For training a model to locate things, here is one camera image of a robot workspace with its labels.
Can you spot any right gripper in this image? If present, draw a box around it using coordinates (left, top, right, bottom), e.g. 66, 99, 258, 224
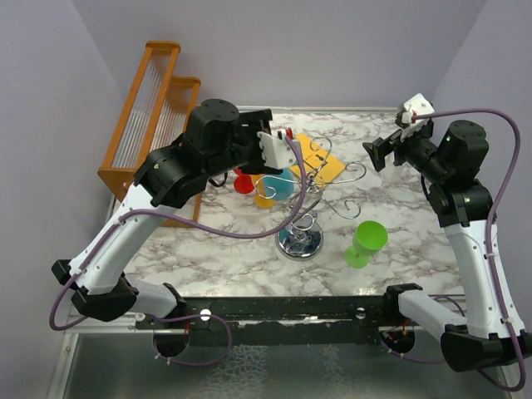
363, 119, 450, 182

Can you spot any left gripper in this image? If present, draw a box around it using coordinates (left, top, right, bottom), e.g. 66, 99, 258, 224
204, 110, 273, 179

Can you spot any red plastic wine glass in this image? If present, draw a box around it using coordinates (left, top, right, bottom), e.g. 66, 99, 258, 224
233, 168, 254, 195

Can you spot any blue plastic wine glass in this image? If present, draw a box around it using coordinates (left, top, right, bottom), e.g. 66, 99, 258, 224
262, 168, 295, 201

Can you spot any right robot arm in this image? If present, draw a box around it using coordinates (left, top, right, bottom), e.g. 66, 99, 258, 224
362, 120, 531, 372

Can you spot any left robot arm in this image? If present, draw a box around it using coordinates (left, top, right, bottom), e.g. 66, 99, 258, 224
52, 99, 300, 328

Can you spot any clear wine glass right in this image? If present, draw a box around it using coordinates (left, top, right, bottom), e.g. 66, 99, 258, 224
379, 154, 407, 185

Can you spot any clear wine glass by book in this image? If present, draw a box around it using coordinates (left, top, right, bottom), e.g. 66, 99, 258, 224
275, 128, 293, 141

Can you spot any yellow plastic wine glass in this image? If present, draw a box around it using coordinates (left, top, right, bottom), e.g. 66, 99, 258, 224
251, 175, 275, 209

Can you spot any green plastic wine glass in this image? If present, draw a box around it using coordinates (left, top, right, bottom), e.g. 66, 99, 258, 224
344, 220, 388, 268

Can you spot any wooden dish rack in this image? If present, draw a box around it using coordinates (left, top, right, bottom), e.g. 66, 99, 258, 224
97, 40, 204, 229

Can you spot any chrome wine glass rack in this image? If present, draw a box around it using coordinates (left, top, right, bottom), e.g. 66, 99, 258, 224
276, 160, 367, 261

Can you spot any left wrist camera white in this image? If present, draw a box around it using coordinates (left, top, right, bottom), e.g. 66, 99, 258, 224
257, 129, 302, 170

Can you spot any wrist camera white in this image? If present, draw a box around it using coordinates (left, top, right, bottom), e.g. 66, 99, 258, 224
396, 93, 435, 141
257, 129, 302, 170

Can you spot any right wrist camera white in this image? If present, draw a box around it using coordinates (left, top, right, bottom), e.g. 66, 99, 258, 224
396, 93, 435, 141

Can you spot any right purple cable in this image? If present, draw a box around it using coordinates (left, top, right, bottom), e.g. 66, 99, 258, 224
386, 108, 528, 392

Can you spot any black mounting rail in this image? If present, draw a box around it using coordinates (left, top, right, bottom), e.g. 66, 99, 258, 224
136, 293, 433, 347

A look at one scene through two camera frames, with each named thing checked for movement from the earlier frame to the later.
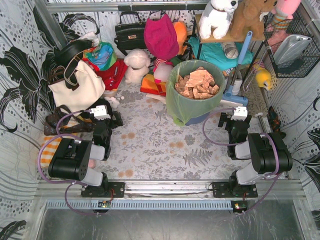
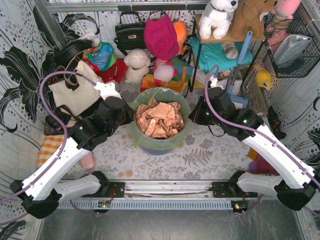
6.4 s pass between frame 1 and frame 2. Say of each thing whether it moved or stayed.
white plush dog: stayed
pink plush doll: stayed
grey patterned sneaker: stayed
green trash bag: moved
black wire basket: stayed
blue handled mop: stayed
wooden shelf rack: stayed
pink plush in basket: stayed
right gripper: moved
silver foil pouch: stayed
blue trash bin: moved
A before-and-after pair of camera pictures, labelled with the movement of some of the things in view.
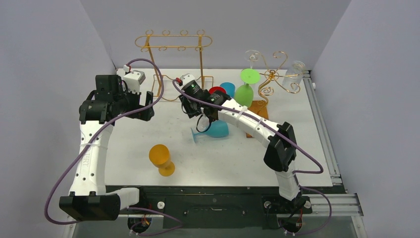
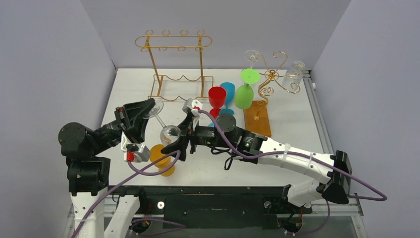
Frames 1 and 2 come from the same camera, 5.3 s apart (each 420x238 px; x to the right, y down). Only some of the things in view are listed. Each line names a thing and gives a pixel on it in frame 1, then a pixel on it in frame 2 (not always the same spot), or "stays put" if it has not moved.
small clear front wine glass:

☆ ☆ ☆ ☆

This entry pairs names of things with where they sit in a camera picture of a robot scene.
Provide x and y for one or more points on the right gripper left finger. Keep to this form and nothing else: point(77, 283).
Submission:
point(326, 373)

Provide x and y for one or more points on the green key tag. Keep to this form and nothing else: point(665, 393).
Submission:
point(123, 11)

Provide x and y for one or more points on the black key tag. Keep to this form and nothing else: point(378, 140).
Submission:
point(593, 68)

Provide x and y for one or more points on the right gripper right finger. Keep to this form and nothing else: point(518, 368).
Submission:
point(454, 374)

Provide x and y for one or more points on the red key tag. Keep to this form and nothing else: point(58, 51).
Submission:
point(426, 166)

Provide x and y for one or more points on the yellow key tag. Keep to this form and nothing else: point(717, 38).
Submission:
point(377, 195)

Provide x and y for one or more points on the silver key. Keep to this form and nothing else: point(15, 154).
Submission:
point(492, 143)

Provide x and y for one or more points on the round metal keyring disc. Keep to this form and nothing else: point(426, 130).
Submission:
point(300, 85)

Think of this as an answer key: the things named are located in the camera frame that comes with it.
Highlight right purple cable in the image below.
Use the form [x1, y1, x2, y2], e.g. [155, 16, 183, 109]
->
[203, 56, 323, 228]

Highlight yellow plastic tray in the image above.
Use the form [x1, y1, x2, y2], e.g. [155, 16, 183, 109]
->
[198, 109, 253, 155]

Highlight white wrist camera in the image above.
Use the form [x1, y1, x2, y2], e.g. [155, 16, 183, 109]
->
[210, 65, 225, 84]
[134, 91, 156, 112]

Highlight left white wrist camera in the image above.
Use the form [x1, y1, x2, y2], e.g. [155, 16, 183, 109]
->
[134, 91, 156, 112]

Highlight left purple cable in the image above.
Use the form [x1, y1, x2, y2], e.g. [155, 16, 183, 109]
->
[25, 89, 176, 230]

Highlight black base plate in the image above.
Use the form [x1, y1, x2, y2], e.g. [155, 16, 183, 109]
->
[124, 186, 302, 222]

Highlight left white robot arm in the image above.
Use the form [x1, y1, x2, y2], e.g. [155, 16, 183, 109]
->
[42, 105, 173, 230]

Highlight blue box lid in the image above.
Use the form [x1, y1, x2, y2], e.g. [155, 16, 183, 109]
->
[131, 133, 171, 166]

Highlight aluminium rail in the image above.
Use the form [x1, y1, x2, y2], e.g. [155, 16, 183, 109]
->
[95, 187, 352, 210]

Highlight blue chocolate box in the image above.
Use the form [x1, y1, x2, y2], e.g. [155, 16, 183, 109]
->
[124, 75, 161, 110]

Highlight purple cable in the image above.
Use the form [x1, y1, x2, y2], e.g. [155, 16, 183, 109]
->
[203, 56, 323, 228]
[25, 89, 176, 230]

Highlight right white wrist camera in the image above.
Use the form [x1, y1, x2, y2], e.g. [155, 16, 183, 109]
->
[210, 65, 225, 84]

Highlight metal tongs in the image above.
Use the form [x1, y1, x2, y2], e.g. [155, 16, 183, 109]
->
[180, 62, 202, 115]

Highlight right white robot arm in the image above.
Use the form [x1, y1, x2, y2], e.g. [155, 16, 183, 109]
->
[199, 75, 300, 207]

☆ ☆ ☆ ☆

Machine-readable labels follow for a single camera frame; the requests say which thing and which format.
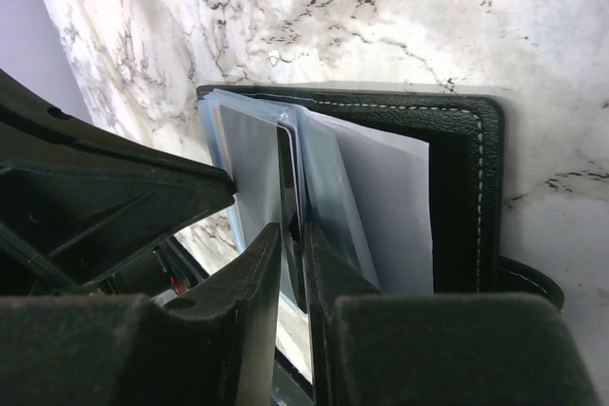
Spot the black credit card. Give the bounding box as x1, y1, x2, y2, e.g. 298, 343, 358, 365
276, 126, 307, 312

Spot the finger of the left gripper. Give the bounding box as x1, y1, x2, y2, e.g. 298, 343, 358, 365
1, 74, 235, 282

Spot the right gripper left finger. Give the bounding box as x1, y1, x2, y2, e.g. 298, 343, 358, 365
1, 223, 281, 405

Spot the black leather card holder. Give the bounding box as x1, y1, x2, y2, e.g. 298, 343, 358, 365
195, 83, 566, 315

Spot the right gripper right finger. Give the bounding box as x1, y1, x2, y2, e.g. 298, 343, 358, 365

☆ ☆ ☆ ☆

> [Exercise brief]
Show every line above in which the word "each" is found.

> [Result]
A look at one scene through two camera frames, with each named thing checked for movement from the earlier frame to the later.
6.4 s pass between frame 1 and frame 2. Say of each thing whether it moved or stayed.
Frames 1 and 2 come from the same camera, 5.3 s apart (each 420x238 px; x to the right, y down). Only some of the things in view are listed. Each line names a thing and gives a pixel on it in frame 1, then a pixel on it in frame 2 (not always the same spot), or "stays put" if it has not moved.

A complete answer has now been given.